Avarekai seeds: 1 cup.

Tamarind pulp of a small lemon sized tamarind piece.

Salt : to taste

Curry leaves and Chopped coriander: for garnish.

To be made into a paste:

Coriander seeds/dhania : 2 tsps.

Cumin seeds/jeera : 2 tsp.

Dry red chillies :  3 to 4 (or as per taste)

Cinnamon stick – small piece

Star anise seed – small piece.

Grated coconut – 1/2 cup

Chilli powder – 1/2 tsp. (optional)

Sambar powder/ rasam powder – 2 tsp.

Method:

Boil the avarekai seeds in water to which some salt and 1/2 tsp turmeric powder are added for around 15-20  mins or till half boiled. Keep aside.

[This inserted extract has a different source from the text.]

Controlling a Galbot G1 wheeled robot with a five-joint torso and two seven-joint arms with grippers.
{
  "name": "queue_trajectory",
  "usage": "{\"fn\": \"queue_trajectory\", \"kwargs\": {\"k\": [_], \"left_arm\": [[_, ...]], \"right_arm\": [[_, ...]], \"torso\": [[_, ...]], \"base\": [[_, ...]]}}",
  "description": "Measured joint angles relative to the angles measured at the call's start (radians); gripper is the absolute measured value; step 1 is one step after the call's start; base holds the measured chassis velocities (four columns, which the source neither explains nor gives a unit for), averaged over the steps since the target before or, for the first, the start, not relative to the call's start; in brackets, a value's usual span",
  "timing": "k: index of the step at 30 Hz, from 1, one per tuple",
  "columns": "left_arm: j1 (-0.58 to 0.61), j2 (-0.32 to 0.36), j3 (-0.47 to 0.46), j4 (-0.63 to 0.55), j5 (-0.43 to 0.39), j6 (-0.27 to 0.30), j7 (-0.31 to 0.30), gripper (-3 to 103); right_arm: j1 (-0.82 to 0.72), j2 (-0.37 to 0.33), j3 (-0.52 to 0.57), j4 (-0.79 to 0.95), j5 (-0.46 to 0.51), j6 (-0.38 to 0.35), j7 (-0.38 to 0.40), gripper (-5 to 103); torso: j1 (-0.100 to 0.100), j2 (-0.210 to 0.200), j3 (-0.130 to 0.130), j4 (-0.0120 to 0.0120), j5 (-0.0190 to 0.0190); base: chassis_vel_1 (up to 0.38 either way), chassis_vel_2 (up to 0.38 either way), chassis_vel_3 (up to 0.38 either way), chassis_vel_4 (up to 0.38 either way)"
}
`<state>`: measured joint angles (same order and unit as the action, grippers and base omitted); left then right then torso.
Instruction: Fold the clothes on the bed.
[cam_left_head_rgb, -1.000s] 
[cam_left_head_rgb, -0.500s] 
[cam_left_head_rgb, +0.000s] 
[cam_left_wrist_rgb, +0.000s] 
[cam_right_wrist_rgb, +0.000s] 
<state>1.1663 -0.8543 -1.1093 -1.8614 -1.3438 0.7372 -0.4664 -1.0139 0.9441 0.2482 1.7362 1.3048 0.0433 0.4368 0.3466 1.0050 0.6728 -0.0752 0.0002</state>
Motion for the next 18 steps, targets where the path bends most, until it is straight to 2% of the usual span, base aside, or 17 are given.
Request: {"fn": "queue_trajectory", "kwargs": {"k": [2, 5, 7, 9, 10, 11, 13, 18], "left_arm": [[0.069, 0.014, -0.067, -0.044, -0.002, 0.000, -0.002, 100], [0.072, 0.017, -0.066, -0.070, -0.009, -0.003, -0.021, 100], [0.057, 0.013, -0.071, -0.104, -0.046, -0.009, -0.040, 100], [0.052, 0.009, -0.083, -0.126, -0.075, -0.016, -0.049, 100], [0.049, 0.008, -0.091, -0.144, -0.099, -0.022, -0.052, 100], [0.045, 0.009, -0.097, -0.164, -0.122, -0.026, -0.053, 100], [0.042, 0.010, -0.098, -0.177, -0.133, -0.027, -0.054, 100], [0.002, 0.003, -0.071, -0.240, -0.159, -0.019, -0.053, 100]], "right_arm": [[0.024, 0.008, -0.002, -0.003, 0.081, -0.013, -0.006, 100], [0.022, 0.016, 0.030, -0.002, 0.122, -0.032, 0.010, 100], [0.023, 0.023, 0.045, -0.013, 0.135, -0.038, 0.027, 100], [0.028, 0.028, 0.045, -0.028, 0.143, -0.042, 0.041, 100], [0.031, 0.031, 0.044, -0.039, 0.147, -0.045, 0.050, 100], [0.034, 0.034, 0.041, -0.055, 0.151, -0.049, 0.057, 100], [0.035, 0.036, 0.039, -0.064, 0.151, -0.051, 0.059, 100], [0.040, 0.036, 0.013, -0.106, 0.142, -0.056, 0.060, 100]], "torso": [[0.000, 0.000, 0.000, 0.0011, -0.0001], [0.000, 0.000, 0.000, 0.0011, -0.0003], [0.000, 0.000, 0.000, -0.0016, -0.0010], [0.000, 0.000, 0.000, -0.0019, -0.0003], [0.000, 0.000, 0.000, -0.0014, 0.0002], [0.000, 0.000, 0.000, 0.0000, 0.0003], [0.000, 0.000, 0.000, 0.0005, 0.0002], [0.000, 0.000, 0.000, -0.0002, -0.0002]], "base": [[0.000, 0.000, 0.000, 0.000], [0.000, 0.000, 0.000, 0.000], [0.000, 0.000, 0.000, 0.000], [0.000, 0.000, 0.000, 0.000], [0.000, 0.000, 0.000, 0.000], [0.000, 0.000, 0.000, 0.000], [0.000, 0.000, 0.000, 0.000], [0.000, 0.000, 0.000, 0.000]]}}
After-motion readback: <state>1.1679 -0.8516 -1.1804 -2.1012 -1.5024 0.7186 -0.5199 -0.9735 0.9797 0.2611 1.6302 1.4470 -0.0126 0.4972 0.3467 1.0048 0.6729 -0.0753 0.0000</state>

Dry roast the dhania seeds, jeera seeds, red mirchi, cinnamon stick and star anise separately without oil in a small kadhai on heat till they start releasing their aromas.

Grind all the ingredients needed to make the paste along with some water in a food processor/mixie till you get a paste of the required consistency.

To extract the tamarind pulp, boil the tamarind ball with 1/2 cup of water. Let it come to boil. Cool it down a bit. Now you should be able to extract the pulp by mixing well with your hand and squeezing out the juice.

Now place the avarekai seeds in a vessel/pan, add more water to it. Add in the paste and mix well. Add the tamarind juice and bring to boil. Add salt mix and check seasoning. The quantity of water can be adjusted depending on the consistency of your liking.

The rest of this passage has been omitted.